● Task to complete
Quote each line of the material verbatim, without the pictures.

● Supplied information

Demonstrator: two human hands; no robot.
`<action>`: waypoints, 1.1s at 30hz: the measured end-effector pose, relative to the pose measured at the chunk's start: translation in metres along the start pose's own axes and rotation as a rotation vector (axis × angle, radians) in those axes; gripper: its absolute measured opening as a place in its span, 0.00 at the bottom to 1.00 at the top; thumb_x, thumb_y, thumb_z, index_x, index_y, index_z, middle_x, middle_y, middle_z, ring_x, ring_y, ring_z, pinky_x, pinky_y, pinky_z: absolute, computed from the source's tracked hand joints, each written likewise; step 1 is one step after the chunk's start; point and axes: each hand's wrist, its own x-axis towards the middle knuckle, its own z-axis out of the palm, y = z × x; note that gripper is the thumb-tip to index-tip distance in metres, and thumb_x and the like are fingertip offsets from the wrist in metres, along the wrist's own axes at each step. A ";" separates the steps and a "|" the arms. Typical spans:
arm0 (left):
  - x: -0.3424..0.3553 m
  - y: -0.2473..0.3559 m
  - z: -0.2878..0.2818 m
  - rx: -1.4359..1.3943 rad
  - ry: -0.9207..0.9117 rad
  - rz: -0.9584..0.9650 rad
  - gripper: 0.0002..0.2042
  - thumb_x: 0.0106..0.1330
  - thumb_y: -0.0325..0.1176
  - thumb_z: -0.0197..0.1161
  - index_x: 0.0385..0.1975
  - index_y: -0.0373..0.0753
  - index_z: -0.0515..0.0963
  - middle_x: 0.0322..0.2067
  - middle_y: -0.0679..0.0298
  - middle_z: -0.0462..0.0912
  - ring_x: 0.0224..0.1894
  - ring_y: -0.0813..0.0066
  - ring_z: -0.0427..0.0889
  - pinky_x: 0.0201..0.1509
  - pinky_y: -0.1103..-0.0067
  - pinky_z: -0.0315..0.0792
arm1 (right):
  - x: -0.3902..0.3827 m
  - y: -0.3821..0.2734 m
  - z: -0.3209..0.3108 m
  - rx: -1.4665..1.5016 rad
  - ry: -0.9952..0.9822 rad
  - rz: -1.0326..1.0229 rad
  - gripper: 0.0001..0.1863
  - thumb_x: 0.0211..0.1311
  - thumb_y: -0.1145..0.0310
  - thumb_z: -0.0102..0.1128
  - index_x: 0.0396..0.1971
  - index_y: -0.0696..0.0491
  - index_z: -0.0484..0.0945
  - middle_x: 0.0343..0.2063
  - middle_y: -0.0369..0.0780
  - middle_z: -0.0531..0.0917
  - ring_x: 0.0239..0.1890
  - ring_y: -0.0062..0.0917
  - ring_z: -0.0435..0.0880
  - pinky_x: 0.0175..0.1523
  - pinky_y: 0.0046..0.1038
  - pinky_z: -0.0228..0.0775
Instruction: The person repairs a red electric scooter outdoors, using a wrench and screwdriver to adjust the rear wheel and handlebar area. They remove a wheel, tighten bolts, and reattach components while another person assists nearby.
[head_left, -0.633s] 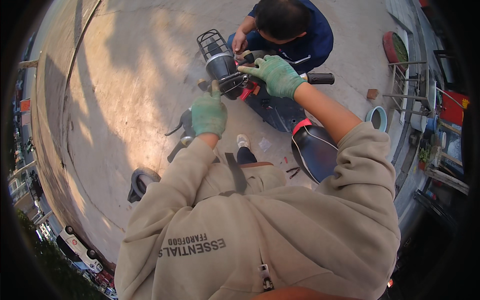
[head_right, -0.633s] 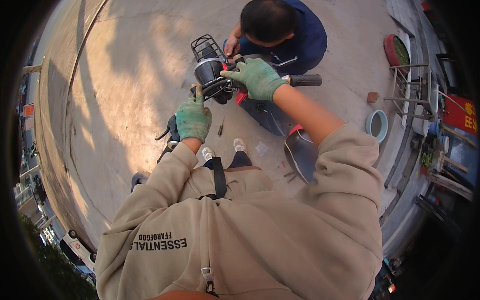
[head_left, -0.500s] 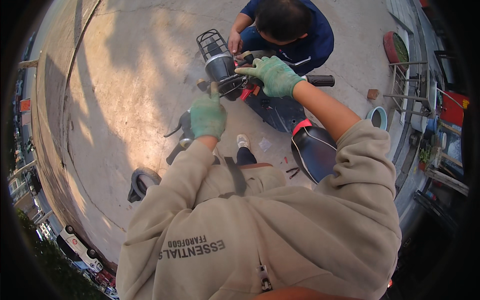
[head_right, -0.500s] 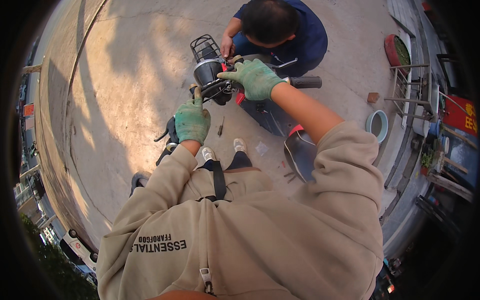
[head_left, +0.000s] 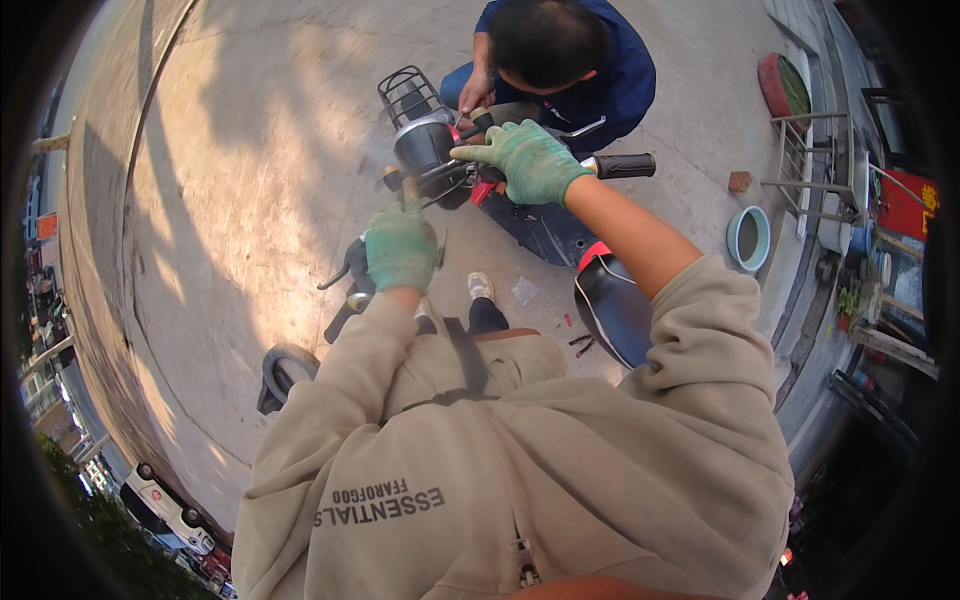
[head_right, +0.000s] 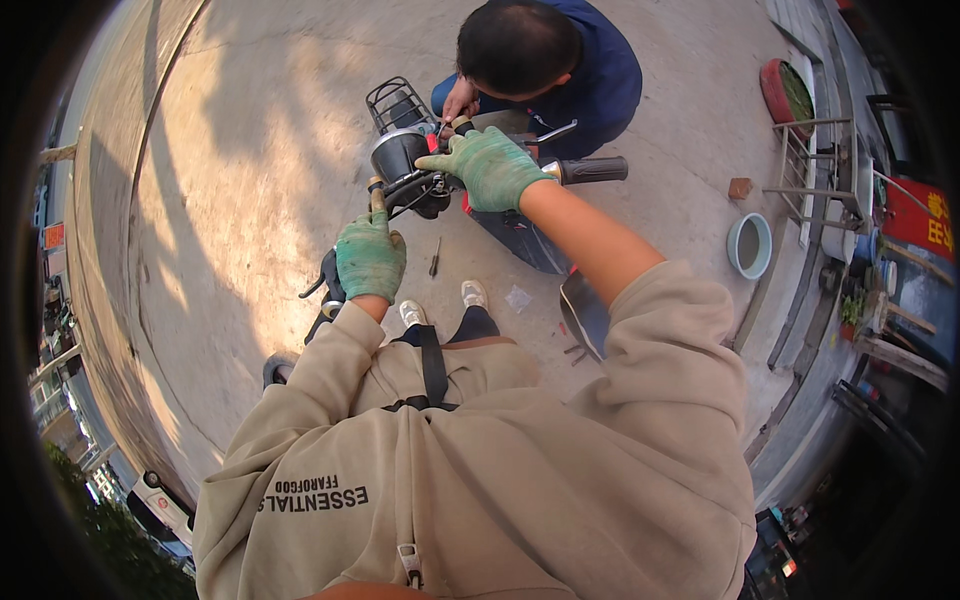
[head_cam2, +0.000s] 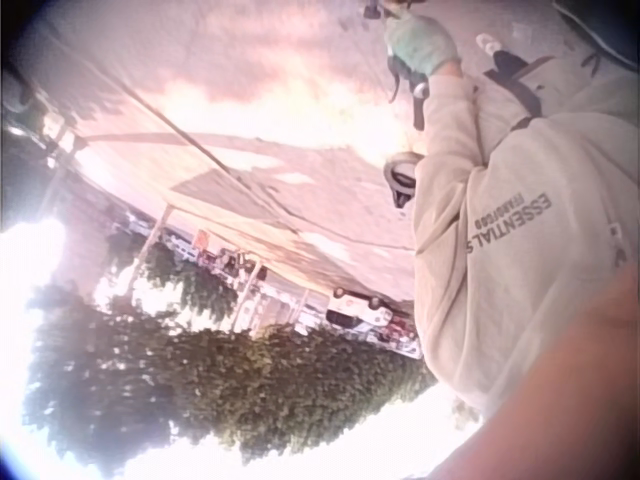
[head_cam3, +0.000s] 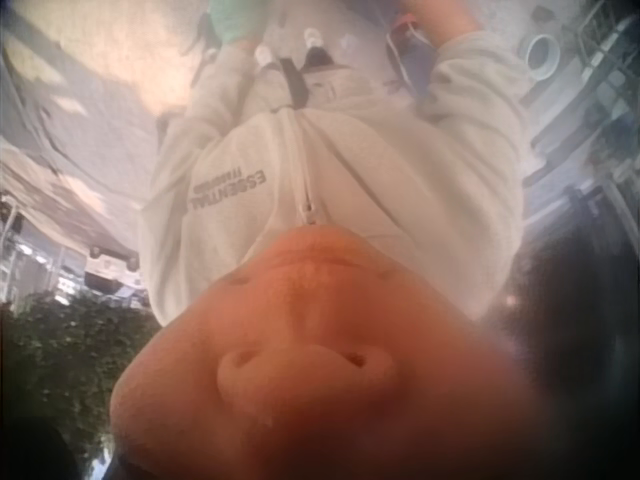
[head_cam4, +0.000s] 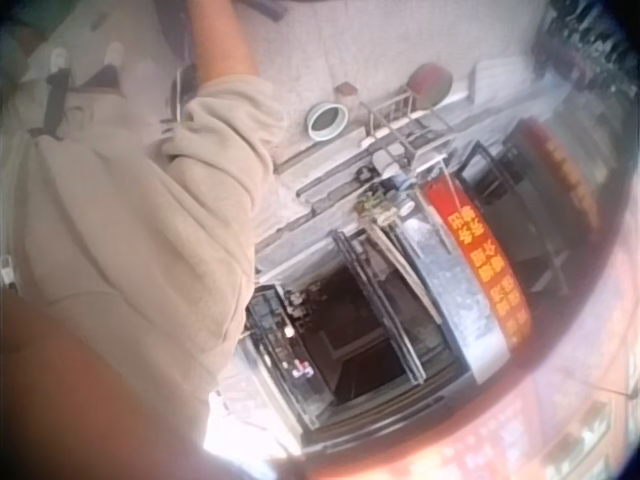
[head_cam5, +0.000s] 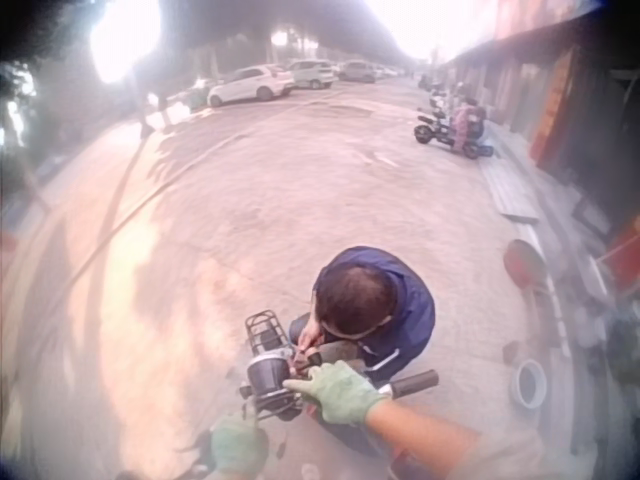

● Final answer
Demonstrator: two human hands; no robot.
`<action>`: waypoints, 1.1s at 30hz: the measured end-effector pose, relative to the pose measured at the chunk's start: translation in metres along the start pose's own axes and rotation as a rotation vector (axis × angle, radians) in those axes; gripper: its absolute measured opening as a place in its span, 0.00 at the bottom to 1.00 at the top; thumb_x, thumb_y, thumb_z, index_x, index_y, index_z, middle_x, middle_y, middle_z, ring_x, ring_y, ring_z, pinky_x, pinky_y, pinky_z: absolute, computed from the source's tracked hand joints, each written likewise; step 1 is one step after the chunk's start; point and axes: each hand's wrist, its own x-axis towards the middle knuckle, its own z-axis out of the palm, y = z × x; note that gripper is the thumb-tip to index-tip distance in metres, and thumb_x and the like are fingertip offsets from the wrist in metres, along the wrist's own axes at each step. A ";" separates the steps and a "|" the arms. Typical spans:
arm0 (left):
  - x: -0.3424..0.3553 m
  - y: -0.2473..0.3559 m
  - z: -0.2878..0.2818 m
  - rx: -1.4359..1.3943 rad
  - ry: -0.9207..0.9117 rad
  - rz: -0.9584..0.9650 rad
  - gripper: 0.0002..0.2042
  - thumb_x: 0.0106..0.1330
  - thumb_y: -0.0325..0.1176
  - thumb_z: -0.0197..0.1161
  - index_x: 0.0385..0.1975
  - index_y: -0.0373..0.0753
  - index_z: -0.0515..0.0963
  - middle_x: 0.0322..0.2067
  - middle_y: -0.0679..0.0298
  - middle_z: -0.0462..0.0912
  - ring_x: 0.0224..0.1894
  - ring_y: -0.0813..0.0066
  - ring_z: -0.0427..0.0889
  - pinky_x: 0.0201..0.1509
  - pinky_y: -0.1103..-0.0067
  - pinky_z: -0.0315..0.0792
arm1 (right):
  - x: -0.3902..0.3827 m
  - y: -0.3821..0.2734 m
  - z: -0.3209..0.3108 m
  - rx: -1.4665..1.5016 rad
  - ry: -0.9952..0.9822 rad
  - rz: -1.0326..1.0229 rad
  - gripper: 0.0001..0.1863
  - thumb_x: 0.0211..0.1311
  - thumb_y: -0.1145..0.0310
  - thumb_z: -0.0102..0.1128
  - index_x: 0.0396..0.1971
  - index_y: -0.0696..0.0491
  - index_z: -0.0484..0.0945
  - middle_x: 0.0343..0.2063
  - middle_y: -0.0369..0.0780
  - middle_z: -0.0531..0.0917
  - ring_x: 0.0239..0.1890
  - ring_y: -0.0062..0.0917
  - ring_z: -0.0435..0.0880
  - pinky_x: 0.0175..0.1523
  - pinky_y: 0.0046..0.1038
  - pinky_z: -0.0228..0.0775
Instruction: The person repairs a red electric scooter outdoors, using a wrench and screwdriver to adjust the rear wheel and handlebar area. They remove a wheel, tighten bolts, and reattach components while another person assists nearby.
[head_left, -0.633s] 
[head_right, -0.633s] 
[head_left, -0.500s] 
[head_right, -0.500s] 
[head_left, +0.000s] 
[head_right, +0.000s] 
[head_cam2, +0.000s] 
[head_cam3, +0.000s] 
[head_cam4, +0.000s] 
[head_cam5, +0.000s] 

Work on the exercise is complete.